_Requirement:_
Count the lines in the records below that contain the word "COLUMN", and give that figure alone.
-.-.-
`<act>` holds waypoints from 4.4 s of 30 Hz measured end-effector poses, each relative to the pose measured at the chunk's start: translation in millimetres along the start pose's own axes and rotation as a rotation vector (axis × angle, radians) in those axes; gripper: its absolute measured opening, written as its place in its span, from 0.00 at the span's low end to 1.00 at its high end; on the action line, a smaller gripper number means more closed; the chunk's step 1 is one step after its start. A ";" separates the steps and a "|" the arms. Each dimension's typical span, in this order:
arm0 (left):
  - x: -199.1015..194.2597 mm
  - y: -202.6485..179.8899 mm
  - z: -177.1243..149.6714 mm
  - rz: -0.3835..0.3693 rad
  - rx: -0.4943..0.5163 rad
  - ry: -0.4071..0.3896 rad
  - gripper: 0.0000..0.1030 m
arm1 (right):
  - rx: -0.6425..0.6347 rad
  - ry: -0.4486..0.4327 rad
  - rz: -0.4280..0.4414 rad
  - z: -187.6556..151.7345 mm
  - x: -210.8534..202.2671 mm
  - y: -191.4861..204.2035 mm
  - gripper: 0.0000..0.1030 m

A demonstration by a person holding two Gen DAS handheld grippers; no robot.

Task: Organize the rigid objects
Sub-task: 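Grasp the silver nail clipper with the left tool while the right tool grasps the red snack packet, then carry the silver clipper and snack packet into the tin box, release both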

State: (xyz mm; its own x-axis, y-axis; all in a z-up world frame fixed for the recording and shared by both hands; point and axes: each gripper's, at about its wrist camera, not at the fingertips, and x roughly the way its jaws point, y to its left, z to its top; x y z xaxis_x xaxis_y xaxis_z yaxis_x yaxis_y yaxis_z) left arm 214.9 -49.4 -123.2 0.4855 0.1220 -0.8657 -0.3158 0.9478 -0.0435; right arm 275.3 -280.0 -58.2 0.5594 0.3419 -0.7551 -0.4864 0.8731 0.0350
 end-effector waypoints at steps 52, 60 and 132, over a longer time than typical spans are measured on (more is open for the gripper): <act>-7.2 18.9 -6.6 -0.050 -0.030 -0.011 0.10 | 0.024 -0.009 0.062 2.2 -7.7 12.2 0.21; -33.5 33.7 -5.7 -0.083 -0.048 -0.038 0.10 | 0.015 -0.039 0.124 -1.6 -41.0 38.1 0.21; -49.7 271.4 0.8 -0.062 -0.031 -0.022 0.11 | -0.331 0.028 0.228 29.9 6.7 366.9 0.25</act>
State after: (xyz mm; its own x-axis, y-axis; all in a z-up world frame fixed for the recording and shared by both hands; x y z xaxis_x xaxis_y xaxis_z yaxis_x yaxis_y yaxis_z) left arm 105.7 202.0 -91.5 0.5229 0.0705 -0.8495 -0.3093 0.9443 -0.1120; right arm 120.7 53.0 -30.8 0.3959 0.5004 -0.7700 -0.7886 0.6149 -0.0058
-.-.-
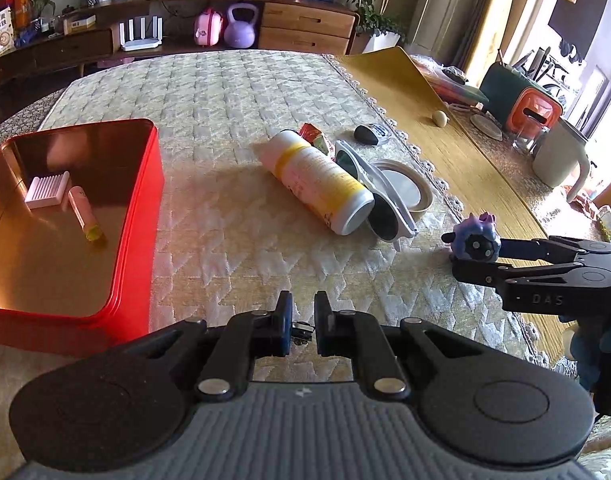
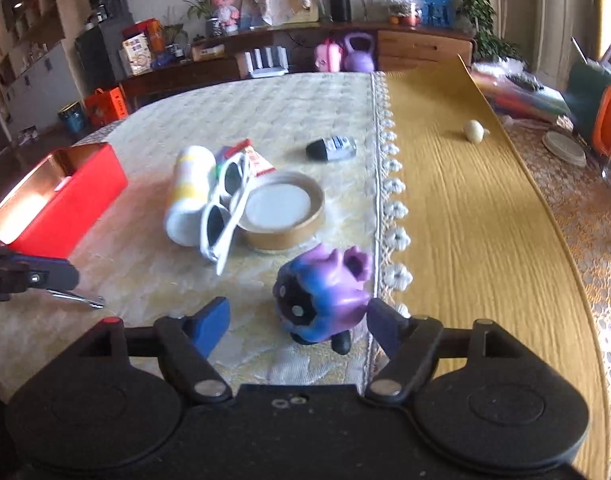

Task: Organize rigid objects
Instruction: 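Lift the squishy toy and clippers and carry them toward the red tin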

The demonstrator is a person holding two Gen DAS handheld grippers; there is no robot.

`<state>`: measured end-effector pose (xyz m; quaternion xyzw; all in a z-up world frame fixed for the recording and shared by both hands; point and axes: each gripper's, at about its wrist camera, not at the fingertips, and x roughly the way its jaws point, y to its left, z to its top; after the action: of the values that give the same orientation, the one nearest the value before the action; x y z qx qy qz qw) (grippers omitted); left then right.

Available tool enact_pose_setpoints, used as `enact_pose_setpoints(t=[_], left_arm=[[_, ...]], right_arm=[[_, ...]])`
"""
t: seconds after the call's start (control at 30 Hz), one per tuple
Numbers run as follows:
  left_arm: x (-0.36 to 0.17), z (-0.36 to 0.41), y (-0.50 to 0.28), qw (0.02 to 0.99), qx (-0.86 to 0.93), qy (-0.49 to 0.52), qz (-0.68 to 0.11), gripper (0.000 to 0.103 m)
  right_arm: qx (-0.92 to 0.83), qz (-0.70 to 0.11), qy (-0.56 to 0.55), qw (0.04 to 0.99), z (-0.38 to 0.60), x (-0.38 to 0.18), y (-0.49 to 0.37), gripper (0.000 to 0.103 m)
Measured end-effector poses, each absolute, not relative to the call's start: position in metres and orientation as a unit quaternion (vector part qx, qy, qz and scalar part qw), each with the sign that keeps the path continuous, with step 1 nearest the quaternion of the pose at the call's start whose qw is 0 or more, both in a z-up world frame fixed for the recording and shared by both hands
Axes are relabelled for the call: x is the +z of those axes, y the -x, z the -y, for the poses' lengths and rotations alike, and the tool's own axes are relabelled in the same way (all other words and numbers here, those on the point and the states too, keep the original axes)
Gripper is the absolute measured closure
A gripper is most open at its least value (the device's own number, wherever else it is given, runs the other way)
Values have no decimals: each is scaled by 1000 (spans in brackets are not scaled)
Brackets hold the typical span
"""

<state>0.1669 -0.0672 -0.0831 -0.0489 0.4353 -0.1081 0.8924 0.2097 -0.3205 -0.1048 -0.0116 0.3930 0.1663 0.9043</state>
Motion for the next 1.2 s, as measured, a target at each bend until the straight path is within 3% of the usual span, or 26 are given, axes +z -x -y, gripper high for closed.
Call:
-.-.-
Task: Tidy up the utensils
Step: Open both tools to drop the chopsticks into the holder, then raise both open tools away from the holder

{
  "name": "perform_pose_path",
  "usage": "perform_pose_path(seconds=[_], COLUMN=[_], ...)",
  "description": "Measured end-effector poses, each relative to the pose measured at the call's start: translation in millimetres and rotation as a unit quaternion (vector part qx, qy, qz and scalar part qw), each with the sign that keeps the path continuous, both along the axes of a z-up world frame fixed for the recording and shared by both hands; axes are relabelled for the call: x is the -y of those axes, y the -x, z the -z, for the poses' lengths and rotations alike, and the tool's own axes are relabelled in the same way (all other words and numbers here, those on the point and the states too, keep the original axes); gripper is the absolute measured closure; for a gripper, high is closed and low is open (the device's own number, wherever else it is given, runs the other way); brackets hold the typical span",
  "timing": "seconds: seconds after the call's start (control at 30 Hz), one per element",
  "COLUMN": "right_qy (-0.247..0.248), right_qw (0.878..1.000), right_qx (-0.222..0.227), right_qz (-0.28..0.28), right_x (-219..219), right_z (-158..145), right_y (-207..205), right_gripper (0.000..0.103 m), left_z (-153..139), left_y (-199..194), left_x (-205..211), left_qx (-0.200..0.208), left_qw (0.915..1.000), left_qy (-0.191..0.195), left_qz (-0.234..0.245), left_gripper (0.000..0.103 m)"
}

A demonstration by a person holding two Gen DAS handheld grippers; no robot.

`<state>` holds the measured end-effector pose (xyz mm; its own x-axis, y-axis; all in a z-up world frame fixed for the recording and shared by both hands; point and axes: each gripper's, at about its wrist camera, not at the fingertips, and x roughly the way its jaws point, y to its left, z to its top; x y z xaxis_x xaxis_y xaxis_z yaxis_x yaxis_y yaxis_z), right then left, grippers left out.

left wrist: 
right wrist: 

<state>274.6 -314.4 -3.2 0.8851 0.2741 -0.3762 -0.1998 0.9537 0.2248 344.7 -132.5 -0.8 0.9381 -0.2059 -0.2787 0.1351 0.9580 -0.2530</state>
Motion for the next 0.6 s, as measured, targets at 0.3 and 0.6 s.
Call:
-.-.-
_Answer to the exercise:_
2